Udało mi się też wyczyścić oczko wodne i teren wokół (no prawie

). Chyba wiosną czeka mnie dużo pracy przy oczku- strasznie zarosło przez te lata. Nie wiem czy nie zrobię generalnego remontu z wymianą foli włoącznie. Ale mam nadzieję, że wiosną nie będę mieć czasu na własny ogród

W każdym razie planuję też odświeżenie rabat bylinowych- lekko zdziczały już,a rośliny straciły wigor. Może wprowadzę więcej róż. Chciałem w tym roku- ale był zbyt przełomowy i nie starczyło na wszystko czasu.

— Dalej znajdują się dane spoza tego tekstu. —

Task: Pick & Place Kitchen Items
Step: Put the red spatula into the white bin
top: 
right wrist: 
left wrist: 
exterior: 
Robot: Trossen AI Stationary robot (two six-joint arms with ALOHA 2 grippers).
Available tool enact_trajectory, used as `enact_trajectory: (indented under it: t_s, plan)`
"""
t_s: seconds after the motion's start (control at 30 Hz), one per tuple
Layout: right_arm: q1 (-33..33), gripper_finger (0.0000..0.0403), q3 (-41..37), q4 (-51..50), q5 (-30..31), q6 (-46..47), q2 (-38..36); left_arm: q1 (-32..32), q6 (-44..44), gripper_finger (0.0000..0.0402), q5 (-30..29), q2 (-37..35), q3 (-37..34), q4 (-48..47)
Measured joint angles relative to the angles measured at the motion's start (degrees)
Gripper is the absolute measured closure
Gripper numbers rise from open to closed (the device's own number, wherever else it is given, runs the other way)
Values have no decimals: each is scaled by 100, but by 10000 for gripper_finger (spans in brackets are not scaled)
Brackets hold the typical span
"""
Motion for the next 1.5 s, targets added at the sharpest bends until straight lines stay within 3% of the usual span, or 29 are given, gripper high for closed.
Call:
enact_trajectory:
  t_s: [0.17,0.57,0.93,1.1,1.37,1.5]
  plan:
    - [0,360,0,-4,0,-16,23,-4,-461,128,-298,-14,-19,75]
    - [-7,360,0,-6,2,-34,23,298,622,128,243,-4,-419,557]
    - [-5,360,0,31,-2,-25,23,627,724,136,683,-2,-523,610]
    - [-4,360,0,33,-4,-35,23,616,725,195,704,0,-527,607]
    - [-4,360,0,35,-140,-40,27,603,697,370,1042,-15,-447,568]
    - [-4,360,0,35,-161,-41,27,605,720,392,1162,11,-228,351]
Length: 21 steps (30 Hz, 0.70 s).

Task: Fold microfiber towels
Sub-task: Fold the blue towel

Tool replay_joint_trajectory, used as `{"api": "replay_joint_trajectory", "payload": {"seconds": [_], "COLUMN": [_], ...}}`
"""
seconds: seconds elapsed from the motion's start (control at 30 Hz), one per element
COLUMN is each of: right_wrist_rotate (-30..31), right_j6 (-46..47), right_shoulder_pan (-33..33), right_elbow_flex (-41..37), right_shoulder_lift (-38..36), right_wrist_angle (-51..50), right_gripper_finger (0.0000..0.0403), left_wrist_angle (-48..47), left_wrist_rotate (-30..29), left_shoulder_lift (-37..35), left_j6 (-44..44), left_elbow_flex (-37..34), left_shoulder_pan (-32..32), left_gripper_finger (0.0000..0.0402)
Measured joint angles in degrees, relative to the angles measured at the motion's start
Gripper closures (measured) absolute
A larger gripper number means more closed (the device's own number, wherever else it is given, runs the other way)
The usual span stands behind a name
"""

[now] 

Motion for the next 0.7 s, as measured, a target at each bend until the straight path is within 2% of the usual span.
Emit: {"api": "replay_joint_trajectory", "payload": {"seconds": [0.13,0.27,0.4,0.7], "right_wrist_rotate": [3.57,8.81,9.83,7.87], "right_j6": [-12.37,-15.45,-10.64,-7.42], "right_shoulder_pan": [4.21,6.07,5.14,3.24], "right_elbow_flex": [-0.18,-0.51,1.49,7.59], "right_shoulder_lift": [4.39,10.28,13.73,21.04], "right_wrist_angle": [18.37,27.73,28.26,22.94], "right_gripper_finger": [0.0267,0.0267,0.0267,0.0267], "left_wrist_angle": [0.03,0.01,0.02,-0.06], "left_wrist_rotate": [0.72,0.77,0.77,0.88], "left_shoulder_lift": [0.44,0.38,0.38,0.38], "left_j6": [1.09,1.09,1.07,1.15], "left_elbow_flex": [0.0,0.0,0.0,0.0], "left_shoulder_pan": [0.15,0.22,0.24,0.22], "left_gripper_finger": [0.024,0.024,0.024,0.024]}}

Co do firmy- w końcu kończymy część "reklamową". Powiem wam szczerze, że "przeboje" ze specjalistką od reklamy nauczyły mnie że po znajomości to można co najwyżej wódkę wypić. Trzeci miesiąc się męczę- a chodziło tylko o ulotki, wizytówki, baner i szyld- przy czym sam dałem zdjęcia, kumpel stworzył logo, wyszukałem tło i napisałem tekst. No ale ciągle coś jej wyskakiwało. Nie myślę nawet ilu klientów straciłem przez to, że się nie reklamuję. Trudno- oby skończyć. Na pocieszenie dostałem dzisiaj ramę pod szyld- od teściów brata. Niezła konstrukcja, - zrobię zdjęcie. W każdym razie znacząco to zmniejszyło koszty:)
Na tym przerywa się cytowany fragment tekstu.